Opinions

Anchorage mental patients flown to Fairbanks, Juneau due to doctor shortage

Since mid-October, 40 involuntarily detained, acutely mentally ill patients were transferred to Fairbanks or Juneau, mostly on commercial airliners, because the Alaska Psychiatric Institute in Anchorage didn't have enough doctors to evaluate them.

API's psychiatric staff is down from 10 to 5, said CEO Melissa Ring, short two psychiatrists and three psychiatric health practitioners who can prescribe drugs. Unable to hire even temporary doctors, in November she closed one of two large units used for the 72-hour detention and evaluation of patients, removing use of 24 beds from the 80-bed state mental hospital.

Since then, with API frequently full, many patients ruled gravely disabled or likely to cause serious harm to themselves or others have been held in hospital beds waiting for a turn at API, or have been flown to Fairbanks or Juneau.
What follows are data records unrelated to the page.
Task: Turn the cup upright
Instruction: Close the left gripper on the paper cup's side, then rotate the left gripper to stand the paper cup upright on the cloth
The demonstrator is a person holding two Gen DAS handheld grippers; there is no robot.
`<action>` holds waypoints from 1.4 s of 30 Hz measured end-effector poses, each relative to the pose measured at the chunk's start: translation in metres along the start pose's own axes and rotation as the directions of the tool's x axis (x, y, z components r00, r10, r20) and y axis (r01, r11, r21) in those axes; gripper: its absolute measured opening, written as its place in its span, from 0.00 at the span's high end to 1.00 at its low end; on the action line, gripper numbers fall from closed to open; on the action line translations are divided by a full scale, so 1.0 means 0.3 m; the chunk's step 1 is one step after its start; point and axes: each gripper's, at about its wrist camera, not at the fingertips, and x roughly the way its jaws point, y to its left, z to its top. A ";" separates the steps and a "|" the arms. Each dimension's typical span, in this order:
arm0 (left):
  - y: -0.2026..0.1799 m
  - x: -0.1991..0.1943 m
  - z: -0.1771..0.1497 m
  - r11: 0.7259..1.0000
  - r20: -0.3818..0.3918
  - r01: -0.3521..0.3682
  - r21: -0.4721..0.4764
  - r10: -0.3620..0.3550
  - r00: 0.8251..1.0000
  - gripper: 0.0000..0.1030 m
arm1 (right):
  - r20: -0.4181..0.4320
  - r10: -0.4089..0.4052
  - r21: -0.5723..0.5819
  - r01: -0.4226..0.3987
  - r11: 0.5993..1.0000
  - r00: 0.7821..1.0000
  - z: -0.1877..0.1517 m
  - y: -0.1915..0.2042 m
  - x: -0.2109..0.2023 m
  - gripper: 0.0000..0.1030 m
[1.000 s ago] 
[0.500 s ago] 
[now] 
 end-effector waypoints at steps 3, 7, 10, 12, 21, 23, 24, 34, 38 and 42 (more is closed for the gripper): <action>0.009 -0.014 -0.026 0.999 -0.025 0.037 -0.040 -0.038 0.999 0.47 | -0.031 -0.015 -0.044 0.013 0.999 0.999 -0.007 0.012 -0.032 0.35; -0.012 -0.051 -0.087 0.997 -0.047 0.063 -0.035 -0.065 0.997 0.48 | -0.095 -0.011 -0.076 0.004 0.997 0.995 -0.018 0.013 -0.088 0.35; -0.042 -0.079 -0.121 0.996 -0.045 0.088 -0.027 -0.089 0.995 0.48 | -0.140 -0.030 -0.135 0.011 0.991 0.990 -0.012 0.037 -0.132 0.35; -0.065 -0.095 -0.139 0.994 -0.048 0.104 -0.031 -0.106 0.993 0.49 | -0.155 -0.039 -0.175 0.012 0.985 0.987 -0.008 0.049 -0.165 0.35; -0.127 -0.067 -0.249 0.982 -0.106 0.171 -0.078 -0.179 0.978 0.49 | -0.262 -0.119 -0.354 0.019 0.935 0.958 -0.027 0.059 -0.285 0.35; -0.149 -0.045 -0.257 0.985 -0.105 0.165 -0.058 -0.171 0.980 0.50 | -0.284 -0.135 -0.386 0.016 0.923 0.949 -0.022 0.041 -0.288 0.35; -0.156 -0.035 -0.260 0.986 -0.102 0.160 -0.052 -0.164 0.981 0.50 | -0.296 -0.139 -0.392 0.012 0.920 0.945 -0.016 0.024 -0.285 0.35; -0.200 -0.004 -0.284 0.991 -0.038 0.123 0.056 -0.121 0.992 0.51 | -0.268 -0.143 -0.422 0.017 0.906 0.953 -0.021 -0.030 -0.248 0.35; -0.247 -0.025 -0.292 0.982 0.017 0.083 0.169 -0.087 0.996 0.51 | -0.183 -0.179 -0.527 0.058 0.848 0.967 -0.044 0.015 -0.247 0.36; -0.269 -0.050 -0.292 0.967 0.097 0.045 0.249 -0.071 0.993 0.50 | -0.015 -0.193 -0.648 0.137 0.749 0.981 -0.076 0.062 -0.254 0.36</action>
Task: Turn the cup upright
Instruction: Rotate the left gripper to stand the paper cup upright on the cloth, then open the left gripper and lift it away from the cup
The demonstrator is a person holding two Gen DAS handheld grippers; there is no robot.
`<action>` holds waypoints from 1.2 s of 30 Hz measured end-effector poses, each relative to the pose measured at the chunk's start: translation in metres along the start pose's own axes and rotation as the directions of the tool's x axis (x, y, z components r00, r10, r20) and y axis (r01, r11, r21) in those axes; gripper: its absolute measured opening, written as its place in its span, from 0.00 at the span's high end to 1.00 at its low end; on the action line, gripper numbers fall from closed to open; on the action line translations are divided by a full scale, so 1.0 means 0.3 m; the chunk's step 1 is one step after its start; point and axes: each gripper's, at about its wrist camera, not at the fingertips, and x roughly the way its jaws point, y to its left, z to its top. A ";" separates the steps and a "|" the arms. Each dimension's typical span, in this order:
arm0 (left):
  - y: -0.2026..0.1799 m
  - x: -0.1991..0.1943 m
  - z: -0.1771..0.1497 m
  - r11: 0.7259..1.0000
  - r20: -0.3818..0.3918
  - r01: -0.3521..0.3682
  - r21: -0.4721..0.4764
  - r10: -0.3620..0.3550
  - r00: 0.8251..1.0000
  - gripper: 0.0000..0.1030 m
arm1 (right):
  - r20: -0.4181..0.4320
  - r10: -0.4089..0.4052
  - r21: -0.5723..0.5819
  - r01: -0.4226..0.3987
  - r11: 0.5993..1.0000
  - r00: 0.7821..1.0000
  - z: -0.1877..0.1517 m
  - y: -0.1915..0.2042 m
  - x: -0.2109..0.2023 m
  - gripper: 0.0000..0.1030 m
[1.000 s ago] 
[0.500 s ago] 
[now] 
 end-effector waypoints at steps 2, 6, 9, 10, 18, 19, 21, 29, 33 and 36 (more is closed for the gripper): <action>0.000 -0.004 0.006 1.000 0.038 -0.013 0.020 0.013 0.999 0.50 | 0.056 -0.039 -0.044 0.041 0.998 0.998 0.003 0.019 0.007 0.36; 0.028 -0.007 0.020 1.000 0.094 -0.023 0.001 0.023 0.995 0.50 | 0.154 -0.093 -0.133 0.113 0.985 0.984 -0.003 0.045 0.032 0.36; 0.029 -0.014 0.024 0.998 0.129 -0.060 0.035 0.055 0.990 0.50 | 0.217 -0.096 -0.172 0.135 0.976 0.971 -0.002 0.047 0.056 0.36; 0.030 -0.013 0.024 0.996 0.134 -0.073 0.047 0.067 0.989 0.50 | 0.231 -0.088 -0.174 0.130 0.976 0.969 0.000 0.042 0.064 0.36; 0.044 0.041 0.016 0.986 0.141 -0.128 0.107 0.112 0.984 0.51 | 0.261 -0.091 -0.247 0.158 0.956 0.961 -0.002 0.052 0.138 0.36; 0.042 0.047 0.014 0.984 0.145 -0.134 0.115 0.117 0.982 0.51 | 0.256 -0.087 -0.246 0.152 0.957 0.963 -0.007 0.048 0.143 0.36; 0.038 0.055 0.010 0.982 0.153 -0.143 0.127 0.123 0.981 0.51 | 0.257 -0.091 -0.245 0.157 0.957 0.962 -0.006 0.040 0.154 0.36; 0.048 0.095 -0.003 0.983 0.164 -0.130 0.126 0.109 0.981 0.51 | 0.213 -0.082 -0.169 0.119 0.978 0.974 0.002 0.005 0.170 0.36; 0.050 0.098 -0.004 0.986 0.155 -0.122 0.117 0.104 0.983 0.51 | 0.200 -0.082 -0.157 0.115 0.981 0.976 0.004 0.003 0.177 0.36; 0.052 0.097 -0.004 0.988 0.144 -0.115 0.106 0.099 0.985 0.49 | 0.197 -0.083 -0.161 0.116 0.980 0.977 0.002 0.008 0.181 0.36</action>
Of the 40 transferred, 15 were coming from other places lacking an evaluation facility, and so would have been traveling anyway.

Asked if moving patients around the state could pose a public safety risk, Ring said, "Yes, there could be concerns about that." But she said doctors work to choose patients for transport most likely to do well on a flight. A transport contractor sends an escort with each transferred patient and hospitals may also medicate patients before they fly.

Ring hopes to have API's closed Katmai Unit operating by the end of the month when new doctors and practitioners are on staff. But to make those hires, she may need the ability to offer higher salaries.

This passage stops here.